§ **Work instructions**
Transcribe, without any alteration, only the lines that begin at the line containing "Could you please provide" and run to the last line below.

____ Input data

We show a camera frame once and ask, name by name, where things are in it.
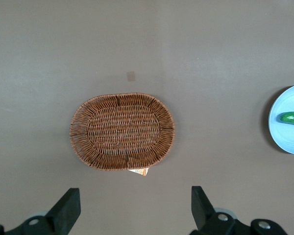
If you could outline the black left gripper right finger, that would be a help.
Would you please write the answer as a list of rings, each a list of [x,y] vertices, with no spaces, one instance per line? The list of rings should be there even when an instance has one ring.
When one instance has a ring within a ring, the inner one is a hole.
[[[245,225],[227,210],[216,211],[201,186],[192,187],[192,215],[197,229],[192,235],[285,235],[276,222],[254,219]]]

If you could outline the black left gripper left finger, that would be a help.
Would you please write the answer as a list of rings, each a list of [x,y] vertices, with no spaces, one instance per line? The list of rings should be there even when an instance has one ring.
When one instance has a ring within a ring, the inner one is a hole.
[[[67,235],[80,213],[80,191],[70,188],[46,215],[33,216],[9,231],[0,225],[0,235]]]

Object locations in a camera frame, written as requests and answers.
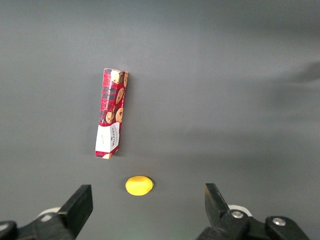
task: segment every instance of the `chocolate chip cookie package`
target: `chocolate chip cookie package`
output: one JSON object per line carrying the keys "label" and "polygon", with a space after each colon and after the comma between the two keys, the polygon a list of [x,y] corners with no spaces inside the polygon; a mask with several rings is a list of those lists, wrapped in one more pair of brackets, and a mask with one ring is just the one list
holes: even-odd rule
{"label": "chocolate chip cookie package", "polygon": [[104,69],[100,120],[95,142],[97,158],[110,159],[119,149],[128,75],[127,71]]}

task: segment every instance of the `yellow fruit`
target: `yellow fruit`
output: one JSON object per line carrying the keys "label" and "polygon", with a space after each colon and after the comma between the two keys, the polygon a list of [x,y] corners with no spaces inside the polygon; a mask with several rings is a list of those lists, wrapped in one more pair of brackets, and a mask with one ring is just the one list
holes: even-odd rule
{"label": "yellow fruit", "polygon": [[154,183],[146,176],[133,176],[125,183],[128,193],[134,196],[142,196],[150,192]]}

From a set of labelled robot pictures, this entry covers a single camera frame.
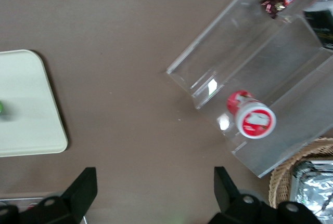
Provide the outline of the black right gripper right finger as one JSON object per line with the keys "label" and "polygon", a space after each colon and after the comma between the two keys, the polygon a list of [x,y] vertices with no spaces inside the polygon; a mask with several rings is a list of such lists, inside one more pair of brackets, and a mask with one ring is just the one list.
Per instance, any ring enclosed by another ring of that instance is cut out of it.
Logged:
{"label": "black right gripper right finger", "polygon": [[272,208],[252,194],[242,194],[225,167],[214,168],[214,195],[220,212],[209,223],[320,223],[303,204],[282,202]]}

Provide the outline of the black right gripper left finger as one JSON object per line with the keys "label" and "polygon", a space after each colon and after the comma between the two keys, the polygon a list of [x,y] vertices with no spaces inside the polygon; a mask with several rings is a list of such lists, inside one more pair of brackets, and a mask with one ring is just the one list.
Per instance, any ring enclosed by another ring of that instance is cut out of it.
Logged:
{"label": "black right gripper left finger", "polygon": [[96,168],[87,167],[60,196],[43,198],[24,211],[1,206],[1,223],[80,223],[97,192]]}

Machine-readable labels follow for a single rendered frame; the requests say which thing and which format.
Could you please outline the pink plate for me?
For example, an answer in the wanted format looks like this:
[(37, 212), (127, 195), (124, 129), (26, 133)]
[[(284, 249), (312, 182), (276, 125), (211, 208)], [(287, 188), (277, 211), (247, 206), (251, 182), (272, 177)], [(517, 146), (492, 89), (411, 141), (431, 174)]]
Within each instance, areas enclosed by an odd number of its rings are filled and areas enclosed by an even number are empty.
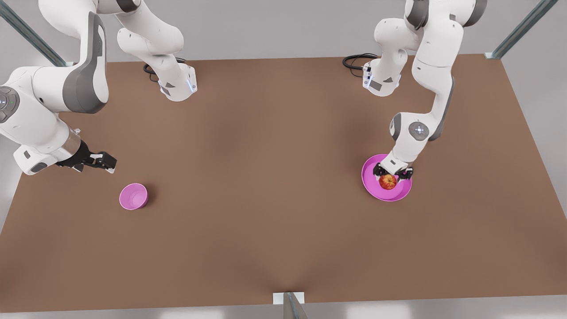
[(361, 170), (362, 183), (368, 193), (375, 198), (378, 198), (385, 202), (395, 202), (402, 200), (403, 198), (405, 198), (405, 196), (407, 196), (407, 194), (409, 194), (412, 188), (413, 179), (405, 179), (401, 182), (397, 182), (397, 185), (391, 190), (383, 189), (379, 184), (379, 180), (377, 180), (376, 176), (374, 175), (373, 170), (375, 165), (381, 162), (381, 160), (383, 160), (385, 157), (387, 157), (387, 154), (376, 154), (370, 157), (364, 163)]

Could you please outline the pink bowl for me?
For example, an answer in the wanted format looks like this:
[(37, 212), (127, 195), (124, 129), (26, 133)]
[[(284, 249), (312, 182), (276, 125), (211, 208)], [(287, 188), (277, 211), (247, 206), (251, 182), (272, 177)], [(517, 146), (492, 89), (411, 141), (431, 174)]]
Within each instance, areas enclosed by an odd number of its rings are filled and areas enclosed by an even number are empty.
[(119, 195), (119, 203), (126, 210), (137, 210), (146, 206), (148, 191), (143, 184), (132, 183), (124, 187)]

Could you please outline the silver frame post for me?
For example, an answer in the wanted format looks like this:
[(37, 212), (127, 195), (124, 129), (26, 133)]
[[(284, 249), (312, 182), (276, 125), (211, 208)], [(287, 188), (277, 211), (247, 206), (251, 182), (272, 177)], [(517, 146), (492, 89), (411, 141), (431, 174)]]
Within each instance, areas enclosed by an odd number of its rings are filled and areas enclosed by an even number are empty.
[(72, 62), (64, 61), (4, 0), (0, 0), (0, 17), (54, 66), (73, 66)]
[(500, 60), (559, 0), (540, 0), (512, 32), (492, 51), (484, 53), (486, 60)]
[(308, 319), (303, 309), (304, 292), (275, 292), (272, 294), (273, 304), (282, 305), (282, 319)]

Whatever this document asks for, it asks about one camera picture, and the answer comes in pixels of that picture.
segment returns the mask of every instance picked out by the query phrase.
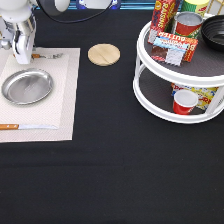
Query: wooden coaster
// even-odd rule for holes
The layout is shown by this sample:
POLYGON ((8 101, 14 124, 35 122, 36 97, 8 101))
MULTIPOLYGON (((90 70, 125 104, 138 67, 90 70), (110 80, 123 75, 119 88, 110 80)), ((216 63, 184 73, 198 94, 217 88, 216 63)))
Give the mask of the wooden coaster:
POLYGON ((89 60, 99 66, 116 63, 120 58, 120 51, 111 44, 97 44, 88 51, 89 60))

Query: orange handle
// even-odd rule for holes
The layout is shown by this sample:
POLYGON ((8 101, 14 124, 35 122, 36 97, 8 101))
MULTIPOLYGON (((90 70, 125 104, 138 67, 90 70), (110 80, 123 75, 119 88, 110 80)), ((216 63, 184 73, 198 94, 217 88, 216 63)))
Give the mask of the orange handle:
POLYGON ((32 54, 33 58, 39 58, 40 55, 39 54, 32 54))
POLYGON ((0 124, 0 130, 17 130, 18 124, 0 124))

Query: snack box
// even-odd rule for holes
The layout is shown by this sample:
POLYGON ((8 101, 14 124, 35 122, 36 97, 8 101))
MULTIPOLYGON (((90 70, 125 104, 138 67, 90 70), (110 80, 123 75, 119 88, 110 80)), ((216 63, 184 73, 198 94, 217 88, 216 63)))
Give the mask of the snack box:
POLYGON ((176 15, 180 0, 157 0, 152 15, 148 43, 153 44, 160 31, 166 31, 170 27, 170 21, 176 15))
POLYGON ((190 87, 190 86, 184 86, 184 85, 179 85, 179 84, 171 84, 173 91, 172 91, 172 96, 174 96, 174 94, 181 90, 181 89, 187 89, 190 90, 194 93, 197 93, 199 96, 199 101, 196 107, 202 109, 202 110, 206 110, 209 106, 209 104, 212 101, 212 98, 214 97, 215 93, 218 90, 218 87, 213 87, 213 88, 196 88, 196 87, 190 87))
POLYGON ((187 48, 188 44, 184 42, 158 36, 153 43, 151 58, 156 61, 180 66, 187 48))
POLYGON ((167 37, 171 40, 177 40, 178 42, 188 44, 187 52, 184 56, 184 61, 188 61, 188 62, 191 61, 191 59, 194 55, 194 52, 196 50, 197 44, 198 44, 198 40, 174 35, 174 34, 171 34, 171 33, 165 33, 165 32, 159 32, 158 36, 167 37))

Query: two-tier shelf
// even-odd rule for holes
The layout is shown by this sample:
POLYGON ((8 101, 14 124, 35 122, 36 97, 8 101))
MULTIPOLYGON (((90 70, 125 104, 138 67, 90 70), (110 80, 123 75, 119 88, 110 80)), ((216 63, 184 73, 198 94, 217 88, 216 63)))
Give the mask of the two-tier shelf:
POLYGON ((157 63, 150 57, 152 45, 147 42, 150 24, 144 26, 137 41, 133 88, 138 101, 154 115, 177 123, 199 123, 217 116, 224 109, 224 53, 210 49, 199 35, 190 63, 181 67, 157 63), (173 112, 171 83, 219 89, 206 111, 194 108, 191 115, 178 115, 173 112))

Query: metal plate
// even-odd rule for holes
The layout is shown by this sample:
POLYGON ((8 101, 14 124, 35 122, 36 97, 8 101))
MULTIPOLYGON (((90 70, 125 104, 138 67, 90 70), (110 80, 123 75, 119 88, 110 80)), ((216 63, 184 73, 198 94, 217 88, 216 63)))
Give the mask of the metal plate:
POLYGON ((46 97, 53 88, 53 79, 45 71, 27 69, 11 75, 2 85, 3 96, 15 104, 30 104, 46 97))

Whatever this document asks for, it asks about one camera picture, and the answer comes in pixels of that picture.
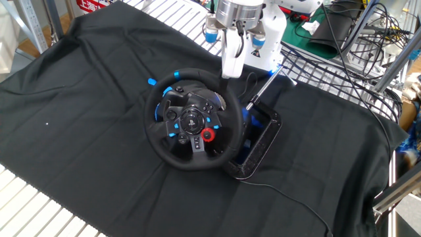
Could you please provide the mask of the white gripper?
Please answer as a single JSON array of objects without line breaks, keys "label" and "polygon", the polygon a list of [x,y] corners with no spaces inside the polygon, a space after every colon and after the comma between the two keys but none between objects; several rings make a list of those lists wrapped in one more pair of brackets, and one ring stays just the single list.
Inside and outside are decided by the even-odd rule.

________

§ **Output of the exercise**
Could you please provide the mask of the white gripper?
Please answer as a single JSON array of objects without line breaks, keys "label" and "polygon", the polygon a list of [x,y] corners with no spaces inside the polygon, a space after every colon and after the comma between the two keys but none between objects; several rings make a list of those lists wrapped in one more pair of brackets, and one ring stays just the single list.
Inside and outside are decided by the even-odd rule.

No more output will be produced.